Too often, responses to rejection appear steeped in the presumption that it is intolerable. For some, the obvious recourse is to undo it. In 2017, a man in Bristol, England, went viral for attempting to win back his girlfriend with around-the-clock piano recital he performed in a public park. For someone apparently in love, he’d devoted remarkably little thought to the embarrassment and pressure this display would impose on his beloved. “Men, women are allowed to leave you. You are not entitled to a girlfriend,” writer Sian Norris tweeted in response to an article about his efforts.

On the most malignant end of the spectrum, that sense of entitlement coupled with rejection can prove deadly. In 2021, Alek Minassian was found guilty of 10 counts of first-degree murder and 16 counts of attempted murder in connection to a 2018 van attack in Toronto. Minassian identified with the misogynistic “incel” movement — an online community of mainly young men who self-describe as “involuntarily celibate.” Minassian appealed his conviction in 2022.

Shortly before the slaughter, Minassian had allegedly posted a message on Facebook, in which he praised the murderer Elliot Rodger. Rodger, 22, killed six people before turning a gun on himself in California in 2014. In a journal he’d kept in the years prior, Rodger had written: “If I still have to suffer the same rejection and injustice even after I move to Santa Barbara… I will have my vengeance.” He described his rage when “hot blonde girls” didn’t smile back at him. “Those girls deserved to be dumped in boiling water for the crime of not giving me the attention and adoration I so rightfully deserve!” he fumed.

Such extreme examples are just the tip of a behemoth iceberg. Incel forums brim with lonely men who perpetuate the idea that they’ve lost the genetic lottery and that life is stacked against them. These sad, perverse corners of the internet actively discourage any positive reframing, and thoughts of violence — both toward others and themselves — are encouraged. A 2022 study found that 75% of incels questioned were moderately to severely depressed, and as its lead author noted, “particularly averse to seeking help from mental health professions.” Of course they are — their philosophy is rooted in the idea that they are powerless over their fate.

Formative experiences of rejection reverberate in adulthood, and a pessimist would suggest things are capable of getting worse.

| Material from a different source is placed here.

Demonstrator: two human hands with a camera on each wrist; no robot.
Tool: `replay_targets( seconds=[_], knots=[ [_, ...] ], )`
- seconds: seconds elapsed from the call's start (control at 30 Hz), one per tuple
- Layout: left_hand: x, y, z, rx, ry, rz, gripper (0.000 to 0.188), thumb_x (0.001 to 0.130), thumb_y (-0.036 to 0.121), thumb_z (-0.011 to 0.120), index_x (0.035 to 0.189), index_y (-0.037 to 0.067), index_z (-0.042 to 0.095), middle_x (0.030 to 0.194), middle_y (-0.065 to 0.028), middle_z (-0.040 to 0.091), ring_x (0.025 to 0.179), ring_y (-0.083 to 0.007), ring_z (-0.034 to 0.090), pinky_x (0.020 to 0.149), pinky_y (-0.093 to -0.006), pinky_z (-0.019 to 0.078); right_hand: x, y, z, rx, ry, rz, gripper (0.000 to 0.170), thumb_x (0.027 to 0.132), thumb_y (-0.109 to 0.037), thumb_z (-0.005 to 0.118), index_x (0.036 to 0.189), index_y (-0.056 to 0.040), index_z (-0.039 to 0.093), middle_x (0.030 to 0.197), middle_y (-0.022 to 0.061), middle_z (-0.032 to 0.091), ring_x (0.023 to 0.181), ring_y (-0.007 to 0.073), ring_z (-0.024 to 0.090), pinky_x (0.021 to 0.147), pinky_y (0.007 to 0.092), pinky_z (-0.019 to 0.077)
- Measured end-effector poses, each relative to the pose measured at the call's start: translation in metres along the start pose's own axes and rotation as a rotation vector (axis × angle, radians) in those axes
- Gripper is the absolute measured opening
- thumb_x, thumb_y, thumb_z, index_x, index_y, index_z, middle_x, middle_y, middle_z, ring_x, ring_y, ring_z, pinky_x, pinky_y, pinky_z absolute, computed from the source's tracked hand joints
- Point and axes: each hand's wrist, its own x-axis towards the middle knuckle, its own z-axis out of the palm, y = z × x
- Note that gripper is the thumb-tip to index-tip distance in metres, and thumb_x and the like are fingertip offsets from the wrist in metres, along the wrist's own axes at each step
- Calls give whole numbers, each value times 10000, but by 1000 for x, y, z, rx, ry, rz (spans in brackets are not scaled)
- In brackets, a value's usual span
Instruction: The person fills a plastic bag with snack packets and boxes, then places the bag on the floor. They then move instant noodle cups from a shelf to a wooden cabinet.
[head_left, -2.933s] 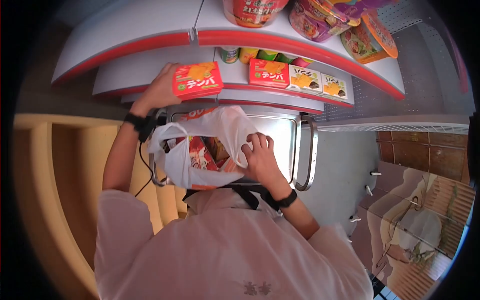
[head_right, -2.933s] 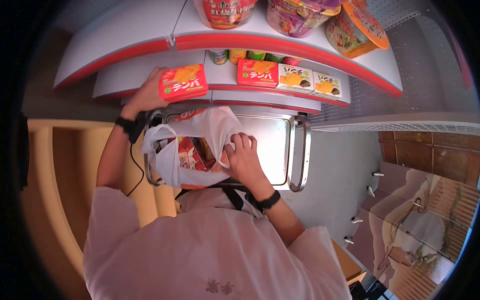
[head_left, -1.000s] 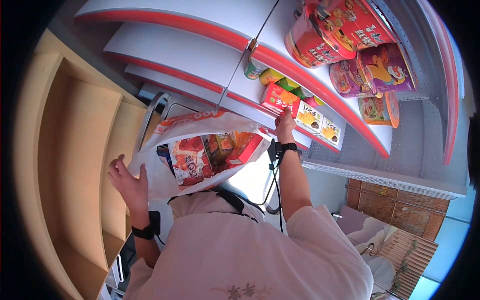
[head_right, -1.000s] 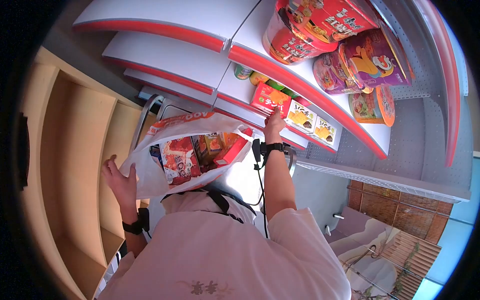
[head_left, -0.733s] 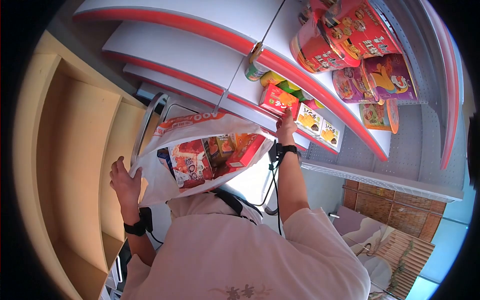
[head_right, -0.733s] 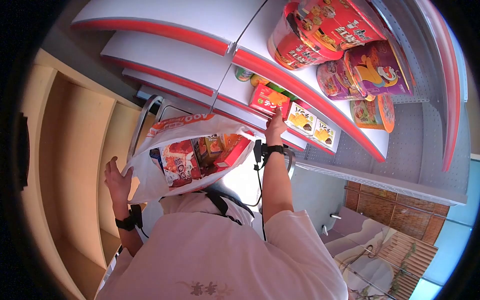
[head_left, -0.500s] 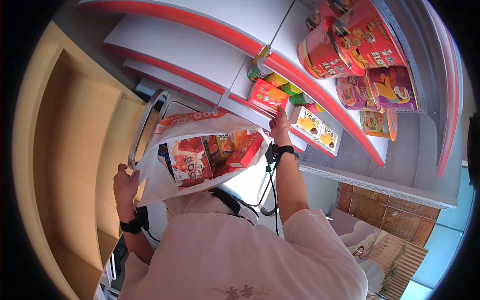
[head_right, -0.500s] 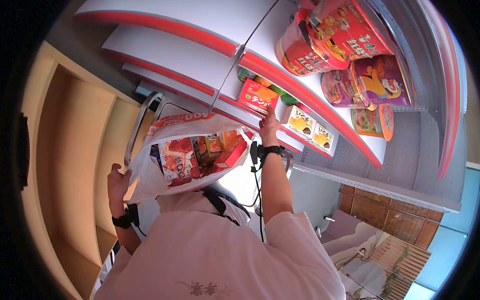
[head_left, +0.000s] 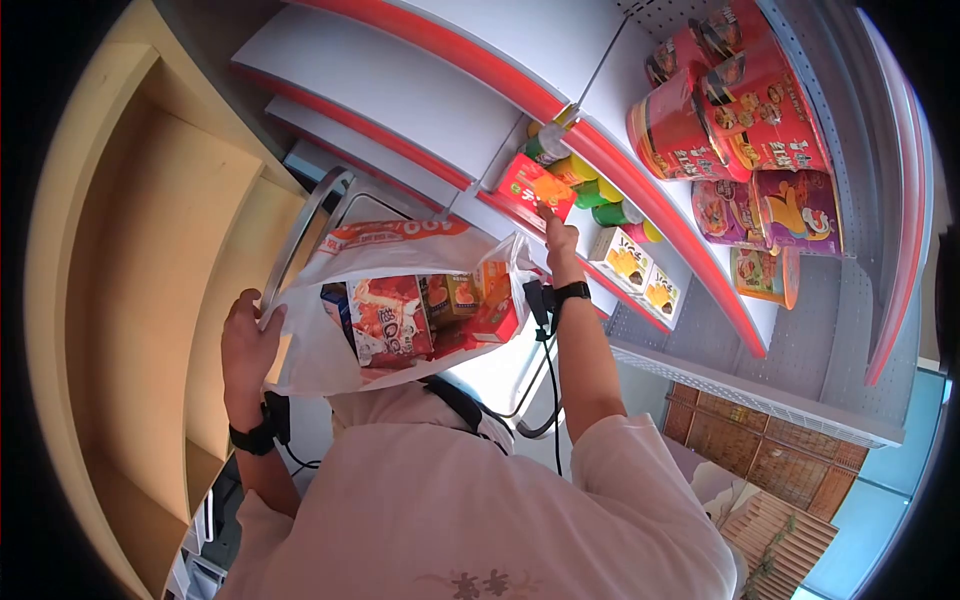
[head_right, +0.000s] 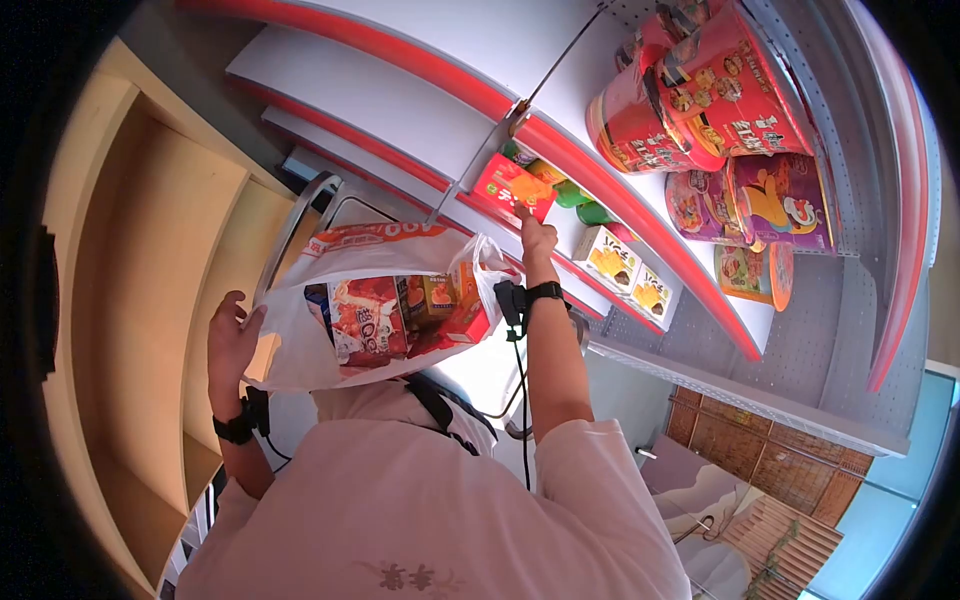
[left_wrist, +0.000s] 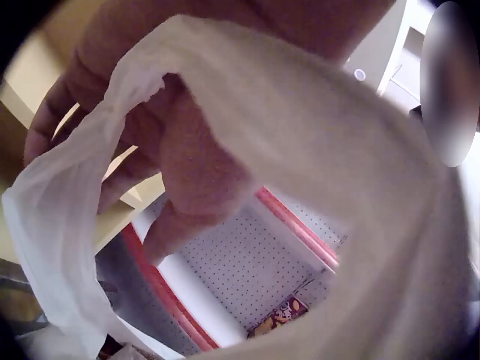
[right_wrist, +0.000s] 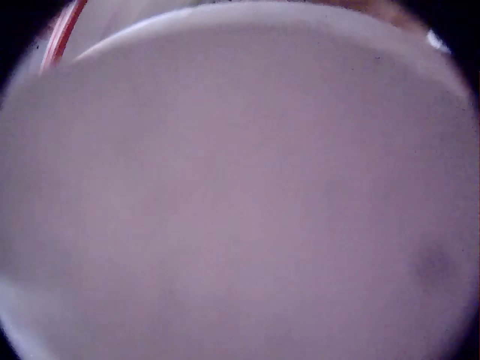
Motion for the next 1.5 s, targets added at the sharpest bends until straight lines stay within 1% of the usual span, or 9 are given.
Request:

Raised, as they have been, in a world of instant gratification, it’d be reasonable to estimate that today’s kids are less equipped to cope when gratification isn’t forthcoming. Couple that with a social media environment that encourages performative, idealized representations of everyone’s lives, and rejection is primed to sting more than ever. Whether that pain is internalized or externalized, someone ends up hurting.

The $4 million New Zealand’s government is spending on Love Better is a drop in the ocean set against the harm that may be avoided if even a few young people are left with a sense of positive agency over their actions and responses. The knowledge that their self-esteem needn’t hinge on how attractive a particular person finds them could make them not just happier, but safer. Imagine a generation learning to express its feelings respectfully, without fear of recrimination. As the campaign’s inaugural video says, “Breakups suck.” Our behavior doesn’t have to.